5. At dinner one night, a good Samaritan had been concerned about a guy who, he said, had claimed he was traveling to a hospital for treatment and that he had put on the train by family and community members without any way to buy meals for several days. When the Samaritan asked which hospital the guy was going to be in so he could inquire how things went, the guy named a hospital that a lady sitting next to me said wasn't in the city he claimed. At this point, the Samaritan began advising the lady about her choice of nail polish color -- and when the hungry guy left the table for a moment, discussion centered on why his story was unraveling. That's when I finished my dessert and returned to my roomette.

6. During the eastbound SWC's Albuquerque service stop, one woman fell and, I am told, whacked her head on a rail. Other pax said she was out for a time -- and one of my dining companions said she thought the woman was surely dead. But after paramedics arrived, the woman apparently refused additional treatment and returned to her car to continue her journey.

7. I drew my roomette's curtains shut before heading out to the SSL for a drink, but forgot to slide the door shut. Upon my return about 90 minutes later, I found that my straw Stetson had been almost crushed. As far as I can figure, someone must have been walking up the hallway when the train lurched -- and then reached out to grab what they thought was my closed door, but fell into my roomette and landed on my cowboy hat, which was right there on the chair, top down. Probably a woman pax, since I found several extremely long, dark hairs on the pillow. I think I can steam the hat back into shape.

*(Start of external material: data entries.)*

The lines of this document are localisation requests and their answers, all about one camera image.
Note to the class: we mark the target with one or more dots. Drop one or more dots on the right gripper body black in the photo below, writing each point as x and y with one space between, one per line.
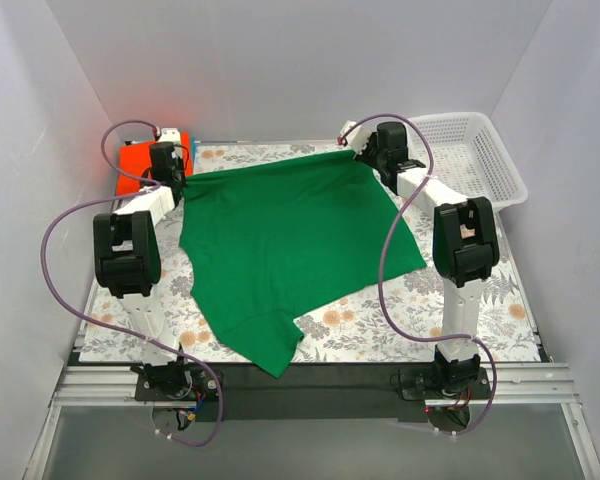
368 154

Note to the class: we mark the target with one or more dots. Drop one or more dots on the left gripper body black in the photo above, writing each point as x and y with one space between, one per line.
178 181

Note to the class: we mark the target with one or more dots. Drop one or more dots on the green t shirt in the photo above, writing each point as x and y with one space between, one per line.
272 242

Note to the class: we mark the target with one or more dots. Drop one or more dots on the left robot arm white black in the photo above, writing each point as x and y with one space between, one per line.
128 264

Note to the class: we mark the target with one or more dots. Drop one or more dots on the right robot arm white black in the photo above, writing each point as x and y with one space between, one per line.
465 248

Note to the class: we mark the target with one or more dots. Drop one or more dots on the folded orange t shirt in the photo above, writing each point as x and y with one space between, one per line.
135 163

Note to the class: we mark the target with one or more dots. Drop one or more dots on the folded blue t shirt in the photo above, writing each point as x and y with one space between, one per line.
192 155

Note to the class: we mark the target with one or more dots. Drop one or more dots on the white plastic basket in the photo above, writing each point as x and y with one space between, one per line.
469 157

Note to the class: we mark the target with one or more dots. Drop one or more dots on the floral patterned table mat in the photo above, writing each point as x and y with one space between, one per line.
349 329

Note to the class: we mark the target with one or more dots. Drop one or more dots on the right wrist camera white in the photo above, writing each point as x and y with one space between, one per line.
354 137

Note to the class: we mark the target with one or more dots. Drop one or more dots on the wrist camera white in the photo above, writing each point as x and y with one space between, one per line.
354 137
172 135

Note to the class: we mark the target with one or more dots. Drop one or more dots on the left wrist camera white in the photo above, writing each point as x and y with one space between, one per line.
172 135

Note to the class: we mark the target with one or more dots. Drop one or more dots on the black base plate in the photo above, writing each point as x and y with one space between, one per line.
310 391

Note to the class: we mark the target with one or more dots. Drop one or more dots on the aluminium rail frame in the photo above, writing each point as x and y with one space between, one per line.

All in all, a fun trip. I just published a podcast narrative about my journey on ChicagoScope.com.


----------



## MrFSS (Sep 2, 2010)

Thanks for the report - glad the connection in LA worked well for you.


----------



## Guest (Sep 2, 2010)

Nice turnaround trip!  Only the fanatics,er trainfans here would consider such a trip "normal"!Some interesting characters for sure but then as Rosannadanna used to say: "..it's always something.." :lol:


----------



## boxcar479 (Sep 2, 2010)

Guest said:


> Nice turnaround trip!  Only the fanatics,er trainfans here would consider such a trip "normal"!Some interesting characters for sure but then as Rosannadanna used to say: "..it's always something.." :lol:


the part about the samaritan reminds me of something I saw on a sitcom once, the guy was collecting donations for Chicago All Saints Hospital, Please just use the abbreviation C A S H. Really sounds like a great trip. Americana at its best. Happy Rails


----------



## lthanlon (Sep 2, 2010)

On my trip I was that I saw so many little clots of ancient trailers nestled in stands of well-established trees. I wonder who lives in these little parks that are miles from anywhere, how the parks came to be, and what the common denominator is for residents.


----------



## OlympianHiawatha (Sep 2, 2010)

Now that's a lunch run that puts my day runs down to DAL for lunch to shame  I almost have to give hats off to the "crapsmeister" for taking a stand against the Lounge Lizards; I know when I was on the _*Chief*_ a few weeks ago, they started pouring in and staking their claims about 9:30, making it difficult for regular loungers still wanting to enjoy their evening to find space.


----------



## JayPea (Sep 2, 2010)

Liked your report! It's those little unusual incidents that make Amtrak travel so interesting to me. I had several of those on my recent TE/CS trip.


----------



## guest (Sep 2, 2010)

lthanlon said:


> On my trip I was that I saw so many little clots of ancient trailers nestled in stands of well-established trees. I wonder who lives in these little parks that are miles from anywhere, how the parks came to be, and what the common denominator is for residents.


Hopefully not budding Unibombers!!


----------